The core of the access area consists of a visitor contact station, two picnic shelters, a small picnic area, two catch and release fishing ponds, a restroom building and a trailhead. The 1.8 mi Mayo Mountain Loop Trail starts at the picnic area, and it leads hikers along the ridge of Mayo Mountain. The trail does not reach the summit, which is private property. The 0.5 mi Inner Loop Trail is formed by a shortcut of the Mayo Mountain loop, which avoids ascending the mountain. The access area also has a 40-person group campground set away from the rest of the park facilities.

===Deshazo Mill access===

The park's Deshazo Mill access is its northernmost and second-developed area. The access has a small parking and picnic area, which serve as the trailhead for the Mayo River Trail. The trail takes hikers past Fall Creek Falls, before reaching the Mayo River. The trail then turns north and passes by the confluence of the North and South Forks of the Mayo, and it formally ends at Bryd's Ledge. Named for Mr Bryd, the rock formation in the North Mayo River was a landmark when the North Carolina–Virginia state line was surveyed. An informal trail continues on into Virginia's Mayo River State Park.

===Anglin Mill access===
The Anglin Mill access, also known as Mayo Beach, is along a naturally sandy bank of the river. The beach is a popular local swimming area, and upstream of the beach is a Class III rapid, called the Boiling Hole. This stretch of the river is commonly used for playboating, due to its ease of access.

===Hickory Creek access===
The Hickory Creek access provides hikers an informal trailhead near Hickory Creek and a 0.75 mi trail which leads to the river.

===Mayodan access===
Close to downtown Mayodan, the Mayodan access provides a primitive put-in for kayaks and canoes.

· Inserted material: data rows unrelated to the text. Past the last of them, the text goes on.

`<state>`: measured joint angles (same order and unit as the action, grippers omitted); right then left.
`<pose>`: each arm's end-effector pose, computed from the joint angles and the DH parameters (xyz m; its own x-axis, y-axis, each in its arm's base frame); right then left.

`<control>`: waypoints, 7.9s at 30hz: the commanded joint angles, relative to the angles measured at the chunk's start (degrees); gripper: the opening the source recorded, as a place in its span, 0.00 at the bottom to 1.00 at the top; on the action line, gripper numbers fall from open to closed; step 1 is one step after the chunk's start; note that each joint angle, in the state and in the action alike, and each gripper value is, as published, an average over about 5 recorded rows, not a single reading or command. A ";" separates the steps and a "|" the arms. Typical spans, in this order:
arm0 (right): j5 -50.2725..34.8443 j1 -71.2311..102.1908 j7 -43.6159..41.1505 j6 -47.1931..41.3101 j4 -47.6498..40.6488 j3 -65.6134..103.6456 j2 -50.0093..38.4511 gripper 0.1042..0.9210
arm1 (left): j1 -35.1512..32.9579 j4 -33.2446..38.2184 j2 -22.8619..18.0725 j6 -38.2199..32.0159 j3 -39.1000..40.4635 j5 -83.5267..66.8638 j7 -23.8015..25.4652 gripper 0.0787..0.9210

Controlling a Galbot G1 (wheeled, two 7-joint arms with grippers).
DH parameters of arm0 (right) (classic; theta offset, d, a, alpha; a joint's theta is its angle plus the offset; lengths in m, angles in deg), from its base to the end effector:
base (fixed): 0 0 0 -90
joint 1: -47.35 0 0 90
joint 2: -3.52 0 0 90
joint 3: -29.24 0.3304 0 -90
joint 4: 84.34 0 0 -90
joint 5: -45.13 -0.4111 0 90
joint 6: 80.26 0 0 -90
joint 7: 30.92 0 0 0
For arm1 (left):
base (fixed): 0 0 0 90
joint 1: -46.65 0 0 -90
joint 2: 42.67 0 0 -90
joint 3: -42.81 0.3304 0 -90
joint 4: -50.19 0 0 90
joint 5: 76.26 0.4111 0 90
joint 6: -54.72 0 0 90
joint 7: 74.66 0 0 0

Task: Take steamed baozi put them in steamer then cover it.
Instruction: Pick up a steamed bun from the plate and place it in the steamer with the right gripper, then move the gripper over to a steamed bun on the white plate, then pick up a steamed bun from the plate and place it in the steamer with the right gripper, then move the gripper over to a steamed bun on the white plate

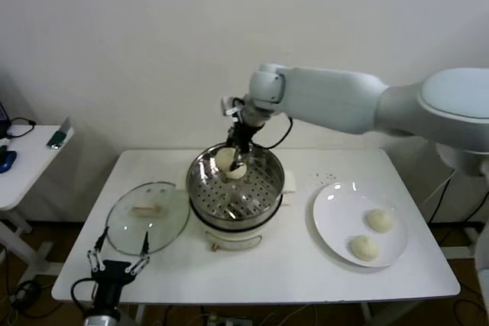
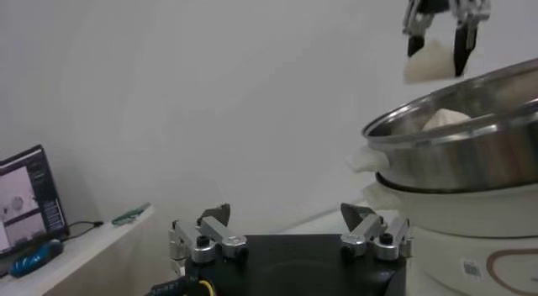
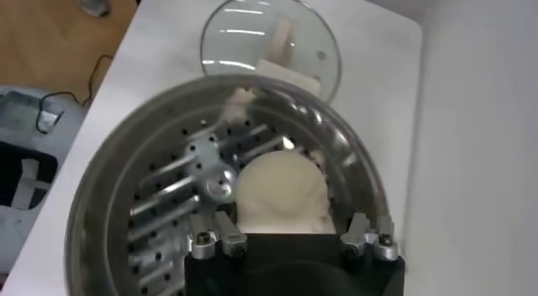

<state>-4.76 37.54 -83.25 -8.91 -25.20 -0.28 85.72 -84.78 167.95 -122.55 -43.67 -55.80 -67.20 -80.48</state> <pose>0.5991 0.2308 -0.0729 -0.0913 -0.3342 0.9381 -0.9516 -0.2483 -0.1811 0.1855 0.0780 -0.3334 -0.9951 -0.0873 0.0454 -0.0634 0.9218 0.3824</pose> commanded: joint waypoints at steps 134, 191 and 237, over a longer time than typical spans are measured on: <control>41.82 24.47 -11.39 7.89 12.15 13.05 -44.81 0.71 | 0.36 -5.14 -1.25 0.59 -1.68 -1.35 0.43 0.88; 60.09 8.73 -16.74 51.19 16.81 9.59 -2.36 0.72 | 4.87 -4.61 -1.96 2.94 -2.83 -2.20 3.85 0.88; 32.47 4.43 -5.49 10.43 15.25 7.87 -45.75 0.88 | 3.18 -2.16 -2.83 3.32 -0.92 3.56 1.05 0.88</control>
<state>34.72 36.59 -91.69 17.72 -10.71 6.77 59.37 -81.04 164.99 -124.77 -40.21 -56.92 -65.92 -79.01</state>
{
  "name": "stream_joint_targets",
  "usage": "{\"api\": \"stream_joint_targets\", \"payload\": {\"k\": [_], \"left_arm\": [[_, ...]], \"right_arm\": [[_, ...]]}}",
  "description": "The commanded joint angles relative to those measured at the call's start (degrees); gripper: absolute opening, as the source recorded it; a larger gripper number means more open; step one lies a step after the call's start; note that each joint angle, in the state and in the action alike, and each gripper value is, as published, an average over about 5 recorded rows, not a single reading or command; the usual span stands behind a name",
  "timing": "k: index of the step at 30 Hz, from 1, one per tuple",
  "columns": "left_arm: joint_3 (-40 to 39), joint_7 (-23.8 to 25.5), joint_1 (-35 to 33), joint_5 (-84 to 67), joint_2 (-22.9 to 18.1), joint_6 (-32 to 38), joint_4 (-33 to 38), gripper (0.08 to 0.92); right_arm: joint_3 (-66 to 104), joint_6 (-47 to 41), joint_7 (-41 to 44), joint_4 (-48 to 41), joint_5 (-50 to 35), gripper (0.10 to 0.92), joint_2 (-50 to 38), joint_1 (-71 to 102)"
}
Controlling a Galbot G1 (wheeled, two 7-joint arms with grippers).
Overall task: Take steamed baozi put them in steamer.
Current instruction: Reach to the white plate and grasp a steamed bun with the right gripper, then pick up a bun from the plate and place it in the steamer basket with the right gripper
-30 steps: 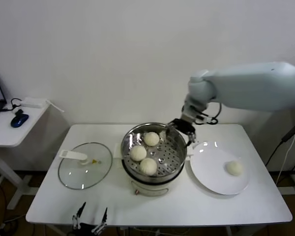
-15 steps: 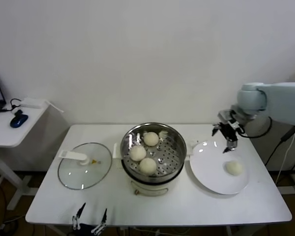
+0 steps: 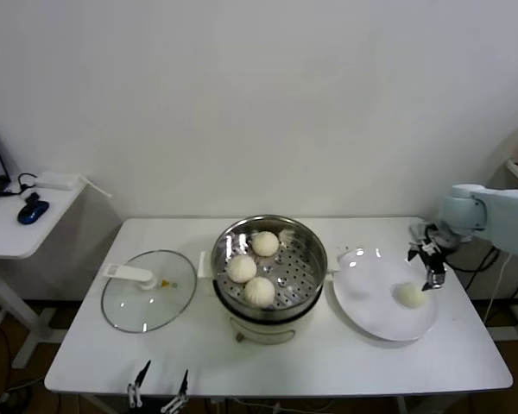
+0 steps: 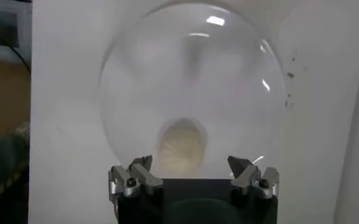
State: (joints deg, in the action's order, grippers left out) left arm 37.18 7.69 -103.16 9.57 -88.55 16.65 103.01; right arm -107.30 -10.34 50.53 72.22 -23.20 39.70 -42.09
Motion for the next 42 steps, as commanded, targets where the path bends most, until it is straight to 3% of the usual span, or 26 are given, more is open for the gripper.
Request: {"api": "stream_joint_targets", "payload": {"k": [1,23,30,37,42], "left_arm": [[0.15,-0.06,-0.12,0.08,-0.12,0.02,-0.31,0.823],[0.55,-0.15,-0.54,0.07,-0.31,0.35,-0.37,0.823],[0.61,-0.19,-0.70,0.10,-0.19,0.46,-0.33,0.823],[0.67,-0.26,-0.73,0.11,-0.03,0.41,-0.07,0.823],[0.25,-0.24,-0.34,0.18,0.16,0.48,-0.40,0.823]], "right_arm": [[11.40,-1.96,-0.23,-7.73,5.07,0.823,-1.39,15.53],[16.53,-1.51,-1.41,-12.88,6.59,0.815,1.69,19.92],[16.21,-1.57,-1.33,-11.77,6.79,0.678,1.56,19.74],[6.92,-1.60,-0.54,-4.79,2.96,0.605,0.63,7.20],[-6.23,-2.65,1.35,6.34,-7.18,0.602,2.16,-11.74]]}}
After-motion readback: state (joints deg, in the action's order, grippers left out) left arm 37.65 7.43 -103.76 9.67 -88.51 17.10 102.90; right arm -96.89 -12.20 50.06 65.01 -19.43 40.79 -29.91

==Virginia's Mayo River State Park==

After North Carolina began development of its state park, the State of Virginia studied the creation of its own adjoining state park in 2007. The Virginia Department of Conservation and Recreation concluded the park was feasible, and in 2009 it acquired an initial 332 acre tract adjoining North Carolina's park. Virginia proposed merging the two parks together into an 'interstate park'; however, North Carolina declined, preferring a separate but cooperative approach to park management. Some of the properties North Carolina acquired for its park, extended into Virginia. To aid with the growth of Virginia's park, North Carolina kept its out-of-state landholdings until Virginia could purchase them in 2013. In October 2021, Virginia broke ground on visitor facilities for its park, and it opened a multi-use trail system to the public on Earth Day, April 22, 2022.